Medicare Drug Price Negotiations Raise Concerns for Pharmacies

The Centers for Medicare and Medicaid Services (CMS) has announced negotiated prices for 15 drugs, marking the second phase of the Medicare Drug Price Negotiation Program. This new initiative aims to provide substantial savings for Medicare, with estimates suggesting nearly $6 billion in savings for the first ten drugs and $12 billion for the entire set by 2025. These negotiated prices will take effect in January 2026. However, as the implementation approaches, various stakeholders have expressed concerns regarding the potential impact on pharmacies and patient access.

Over the past year, I have worked with the Senate Finance Committee, which oversees CMS, and witnessed significant apprehension among pharmacists and patient advocacy groups. The complexity of this negotiation program is profound, and many within the healthcare sector may not fully grasp its implications. The new payment model includes a manufacturer-issued refund, which pharmacies will receive in addition to regular reimbursements for the dispensed drugs. This model raises fears among pharmacies that the refunds may be inadequate or delayed, potentially leading them to refuse to stock or dispense these drugs altogether.

Concerns have been voiced by organizations such as the National Community Pharmacists Association and the American Society of Consultant Pharmacists. They warn that inadequate reimbursement could lead to pharmacy closures, staff reductions, and a reluctance to provide the newly negotiated drugs. A bipartisan group of 26 lawmakers has urged the Department of Health and Human Services to urgently address these issues. To this end, Representative Beth Van Duyne from Texas has introduced a bill aimed at compensating pharmacies for potential revenue losses related to this program.

While CMS has taken steps to alleviate these concerns—such as providing guidance on refund calculations and enabling pharmacies facing cash-flow issues to identify themselves—the measures may not suffice. For example, CMS has communicated to health plans that they are expected to continue coverage for the negotiated products. Despite these assurances, the financial sustainability of pharmacies remains uncertain.

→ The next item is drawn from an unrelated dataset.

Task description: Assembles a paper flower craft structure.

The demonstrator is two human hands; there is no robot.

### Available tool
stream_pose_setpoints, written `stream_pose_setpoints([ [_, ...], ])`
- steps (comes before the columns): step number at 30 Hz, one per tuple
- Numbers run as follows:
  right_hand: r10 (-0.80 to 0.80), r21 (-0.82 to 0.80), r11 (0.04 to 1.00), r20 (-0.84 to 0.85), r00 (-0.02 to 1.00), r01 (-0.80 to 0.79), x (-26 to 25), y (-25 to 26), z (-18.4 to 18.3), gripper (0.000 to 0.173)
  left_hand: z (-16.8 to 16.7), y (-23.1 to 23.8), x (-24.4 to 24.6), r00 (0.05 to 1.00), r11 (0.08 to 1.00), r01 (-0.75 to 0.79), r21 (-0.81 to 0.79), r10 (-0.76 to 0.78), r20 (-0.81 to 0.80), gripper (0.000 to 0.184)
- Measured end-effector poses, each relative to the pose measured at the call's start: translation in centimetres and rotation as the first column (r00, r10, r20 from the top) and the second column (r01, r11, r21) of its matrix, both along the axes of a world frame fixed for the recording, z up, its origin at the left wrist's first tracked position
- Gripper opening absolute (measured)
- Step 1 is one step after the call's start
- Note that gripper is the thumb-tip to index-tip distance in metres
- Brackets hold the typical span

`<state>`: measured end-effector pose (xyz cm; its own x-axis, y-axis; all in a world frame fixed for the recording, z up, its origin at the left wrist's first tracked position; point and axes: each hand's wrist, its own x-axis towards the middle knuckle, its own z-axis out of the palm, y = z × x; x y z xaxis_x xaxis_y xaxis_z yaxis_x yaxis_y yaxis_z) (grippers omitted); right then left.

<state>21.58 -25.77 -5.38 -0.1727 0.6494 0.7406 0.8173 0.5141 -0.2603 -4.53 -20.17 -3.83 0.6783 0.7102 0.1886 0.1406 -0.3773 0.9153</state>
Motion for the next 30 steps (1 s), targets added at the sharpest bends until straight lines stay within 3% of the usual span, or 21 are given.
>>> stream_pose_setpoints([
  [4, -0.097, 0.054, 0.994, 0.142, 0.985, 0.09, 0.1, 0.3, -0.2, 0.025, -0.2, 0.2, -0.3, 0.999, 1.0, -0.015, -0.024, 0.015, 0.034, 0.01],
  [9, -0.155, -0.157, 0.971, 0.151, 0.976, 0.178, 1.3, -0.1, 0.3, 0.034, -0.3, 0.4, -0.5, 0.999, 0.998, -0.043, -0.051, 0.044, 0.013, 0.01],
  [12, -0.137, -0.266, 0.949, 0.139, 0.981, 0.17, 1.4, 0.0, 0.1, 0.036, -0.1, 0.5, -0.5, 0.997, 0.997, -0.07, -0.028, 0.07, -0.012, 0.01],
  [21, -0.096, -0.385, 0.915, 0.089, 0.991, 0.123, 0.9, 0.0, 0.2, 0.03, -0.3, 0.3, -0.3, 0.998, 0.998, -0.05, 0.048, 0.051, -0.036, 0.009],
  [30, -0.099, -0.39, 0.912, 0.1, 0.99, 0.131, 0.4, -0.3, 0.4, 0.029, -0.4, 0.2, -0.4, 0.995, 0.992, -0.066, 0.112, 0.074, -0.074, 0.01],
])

The health care system must monitor the performance of Part D plans closely. Although CMS guidance emphasizes monitoring manufacturer compliance, the compliance of insurers is equally essential. By law, Part D plans must cover negotiated drugs; however, CMS guidance from May indicates that there are no explicit expectations regarding how these drugs are managed within formularies. This lack of oversight could lead to plans incentivizing the discouragement of dispensing negotiated drugs, which may result in patients being denied access to essential medications.

To ensure patient safety and maintain the expected savings from the program, CMS must implement a robust monitoring system. This should include quarterly reviews of dispensing records, wholesaler transactions, and pharmacy stock levels. If claims for negotiated drugs are denied, patients may be forced to seek alternatives, which could be more costly or less effective.

Pharmacies are at the forefront of this initiative, and their concerns are echoed loudly across the sector. A pharmacy student recently shared their hesitance to pursue a career as a community pharmacist due to the daunting reimbursement challenges. These issues are exacerbated for independent pharmacies and long-term care pharmacies, which already operate under tight financial constraints.

If pharmacies opt not to stock or dispense negotiated drugs, older adults—particularly in rural areas—may struggle to obtain vital medications. The consequences of these decisions could deepen health disparities in pharmacy deserts, where access to care is already limited.

CMS needs to act decisively. A comprehensive monitoring program should track the utilization of negotiated drugs and the financial health of pharmacies. This includes identifying trends in pharmacy closures, especially in the context of the upcoming inclusion of community oncology clinics in 2028. Ongoing partnership between CMS and pharmacy stakeholders may also yield valuable insights into the financial dynamics at play, enabling timely interventions.

As CMS prepares to launch this ambitious program in January, it must establish protocols to monitor trends in dispensing records, payment timeliness from health plans and manufacturers, and pharmacy closure rates. Delays and data lags could have severe repercussions for patient care and undermine the anticipated savings for taxpayers. With rising healthcare costs impacting patients, the need for effective oversight has never been more critical.

Congress should collaborate with CMS Administrator Mehmet Oz to facilitate a successful rollout of this program. Stakeholders across the healthcare spectrum are closely watching, eager for a resolution to the complexities surrounding Medicare drug pricing and its implications for pharmacies and patients alike.